**About this exercise:** Retype the material below, keeping each line identical.
━━━━━ Dataset excerpt ━━━━━
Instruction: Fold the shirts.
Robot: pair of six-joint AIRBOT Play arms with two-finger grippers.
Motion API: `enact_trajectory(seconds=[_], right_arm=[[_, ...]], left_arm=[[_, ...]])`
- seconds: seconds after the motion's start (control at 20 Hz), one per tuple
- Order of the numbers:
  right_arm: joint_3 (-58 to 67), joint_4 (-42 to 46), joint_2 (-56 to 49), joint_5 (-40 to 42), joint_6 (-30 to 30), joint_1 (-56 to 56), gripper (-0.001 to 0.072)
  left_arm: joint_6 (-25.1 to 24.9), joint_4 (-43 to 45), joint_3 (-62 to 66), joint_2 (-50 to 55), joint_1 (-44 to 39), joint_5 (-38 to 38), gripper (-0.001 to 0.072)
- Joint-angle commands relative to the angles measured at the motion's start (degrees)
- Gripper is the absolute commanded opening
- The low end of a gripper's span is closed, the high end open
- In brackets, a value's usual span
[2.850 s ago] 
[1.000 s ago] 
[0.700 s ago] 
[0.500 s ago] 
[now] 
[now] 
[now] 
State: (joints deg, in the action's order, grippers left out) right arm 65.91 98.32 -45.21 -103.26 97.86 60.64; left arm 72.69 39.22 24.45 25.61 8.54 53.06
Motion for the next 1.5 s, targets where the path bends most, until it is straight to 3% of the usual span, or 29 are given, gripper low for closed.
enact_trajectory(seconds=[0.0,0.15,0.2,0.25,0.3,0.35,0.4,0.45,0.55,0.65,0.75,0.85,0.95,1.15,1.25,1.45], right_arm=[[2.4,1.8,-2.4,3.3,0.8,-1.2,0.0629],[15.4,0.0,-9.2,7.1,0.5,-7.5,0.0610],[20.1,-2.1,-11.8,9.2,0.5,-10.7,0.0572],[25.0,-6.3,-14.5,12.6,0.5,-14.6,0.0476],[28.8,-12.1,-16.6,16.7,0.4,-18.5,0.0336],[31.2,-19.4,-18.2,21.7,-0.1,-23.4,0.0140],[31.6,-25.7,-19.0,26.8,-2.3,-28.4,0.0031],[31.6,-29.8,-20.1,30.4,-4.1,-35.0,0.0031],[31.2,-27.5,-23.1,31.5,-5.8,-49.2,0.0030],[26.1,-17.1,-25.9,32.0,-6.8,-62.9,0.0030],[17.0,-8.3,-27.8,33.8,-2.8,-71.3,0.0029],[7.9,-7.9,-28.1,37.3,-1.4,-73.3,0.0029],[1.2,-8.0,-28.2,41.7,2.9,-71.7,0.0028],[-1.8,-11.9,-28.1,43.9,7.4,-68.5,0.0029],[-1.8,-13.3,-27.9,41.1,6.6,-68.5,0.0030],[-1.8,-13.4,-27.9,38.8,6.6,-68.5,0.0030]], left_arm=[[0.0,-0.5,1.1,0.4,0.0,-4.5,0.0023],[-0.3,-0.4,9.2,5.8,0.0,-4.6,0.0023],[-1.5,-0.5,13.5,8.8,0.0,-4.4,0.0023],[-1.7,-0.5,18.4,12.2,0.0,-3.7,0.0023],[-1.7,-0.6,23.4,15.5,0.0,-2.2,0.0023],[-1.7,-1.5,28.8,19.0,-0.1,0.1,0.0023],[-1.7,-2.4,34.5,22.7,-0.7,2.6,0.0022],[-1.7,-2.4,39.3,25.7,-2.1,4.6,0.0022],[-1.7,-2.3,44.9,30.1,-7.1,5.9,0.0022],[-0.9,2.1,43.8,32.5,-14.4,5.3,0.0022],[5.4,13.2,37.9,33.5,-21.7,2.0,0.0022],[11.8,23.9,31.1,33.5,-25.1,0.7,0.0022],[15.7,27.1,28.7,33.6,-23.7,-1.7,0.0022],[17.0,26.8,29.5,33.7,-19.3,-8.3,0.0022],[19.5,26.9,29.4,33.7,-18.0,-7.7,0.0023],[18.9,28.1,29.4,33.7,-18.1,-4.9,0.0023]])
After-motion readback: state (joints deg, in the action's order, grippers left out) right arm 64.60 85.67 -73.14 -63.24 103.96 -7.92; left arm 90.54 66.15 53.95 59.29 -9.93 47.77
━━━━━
**Response area:**
Instruction: Fold the shirts.
Robot: pair of six-joint AIRBOT Play arms with two-finger grippers.
Motion API: `enact_trajectory(seconds=[_], right_arm=[[_, ...]], left_arm=[[_, ...]])`
- seconds: seconds after the motion's start (control at 20 Hz), one per tuple
- Order of the numbers:
  right_arm: joint_3 (-58 to 67), joint_4 (-42 to 46), joint_2 (-56 to 49), joint_5 (-40 to 42), joint_6 (-30 to 30), joint_1 (-56 to 56), gripper (-0.001 to 0.072)
  left_arm: joint_6 (-25.1 to 24.9), joint_4 (-43 to 45), joint_3 (-62 to 66), joint_2 (-50 to 55), joint_1 (-44 to 39), joint_5 (-38 to 38), gripper (-0.001 to 0.072)
- Joint-angle commands relative to the angles measured at the motion's start (degrees)
- Gripper is the absolute commanded opening
- The low end of a gripper's span is closed, the high end open
- In brackets, a value's usual span
[2.850 s ago] 
[1.000 s ago] 
[0.700 s ago] 
[0.500 s ago] 
[now] 
[now] 
[now] 
State: (joints deg, in the action's order, grippers left out) right arm 65.91 98.32 -45.21 -103.26 97.86 60.64; left arm 72.69 39.22 24.45 25.61 8.54 53.06
Motion for the next 1.5 s, targets where the path bends most, until it is straight to 3% of the usual span, or 29 are given, gripper low for closed.
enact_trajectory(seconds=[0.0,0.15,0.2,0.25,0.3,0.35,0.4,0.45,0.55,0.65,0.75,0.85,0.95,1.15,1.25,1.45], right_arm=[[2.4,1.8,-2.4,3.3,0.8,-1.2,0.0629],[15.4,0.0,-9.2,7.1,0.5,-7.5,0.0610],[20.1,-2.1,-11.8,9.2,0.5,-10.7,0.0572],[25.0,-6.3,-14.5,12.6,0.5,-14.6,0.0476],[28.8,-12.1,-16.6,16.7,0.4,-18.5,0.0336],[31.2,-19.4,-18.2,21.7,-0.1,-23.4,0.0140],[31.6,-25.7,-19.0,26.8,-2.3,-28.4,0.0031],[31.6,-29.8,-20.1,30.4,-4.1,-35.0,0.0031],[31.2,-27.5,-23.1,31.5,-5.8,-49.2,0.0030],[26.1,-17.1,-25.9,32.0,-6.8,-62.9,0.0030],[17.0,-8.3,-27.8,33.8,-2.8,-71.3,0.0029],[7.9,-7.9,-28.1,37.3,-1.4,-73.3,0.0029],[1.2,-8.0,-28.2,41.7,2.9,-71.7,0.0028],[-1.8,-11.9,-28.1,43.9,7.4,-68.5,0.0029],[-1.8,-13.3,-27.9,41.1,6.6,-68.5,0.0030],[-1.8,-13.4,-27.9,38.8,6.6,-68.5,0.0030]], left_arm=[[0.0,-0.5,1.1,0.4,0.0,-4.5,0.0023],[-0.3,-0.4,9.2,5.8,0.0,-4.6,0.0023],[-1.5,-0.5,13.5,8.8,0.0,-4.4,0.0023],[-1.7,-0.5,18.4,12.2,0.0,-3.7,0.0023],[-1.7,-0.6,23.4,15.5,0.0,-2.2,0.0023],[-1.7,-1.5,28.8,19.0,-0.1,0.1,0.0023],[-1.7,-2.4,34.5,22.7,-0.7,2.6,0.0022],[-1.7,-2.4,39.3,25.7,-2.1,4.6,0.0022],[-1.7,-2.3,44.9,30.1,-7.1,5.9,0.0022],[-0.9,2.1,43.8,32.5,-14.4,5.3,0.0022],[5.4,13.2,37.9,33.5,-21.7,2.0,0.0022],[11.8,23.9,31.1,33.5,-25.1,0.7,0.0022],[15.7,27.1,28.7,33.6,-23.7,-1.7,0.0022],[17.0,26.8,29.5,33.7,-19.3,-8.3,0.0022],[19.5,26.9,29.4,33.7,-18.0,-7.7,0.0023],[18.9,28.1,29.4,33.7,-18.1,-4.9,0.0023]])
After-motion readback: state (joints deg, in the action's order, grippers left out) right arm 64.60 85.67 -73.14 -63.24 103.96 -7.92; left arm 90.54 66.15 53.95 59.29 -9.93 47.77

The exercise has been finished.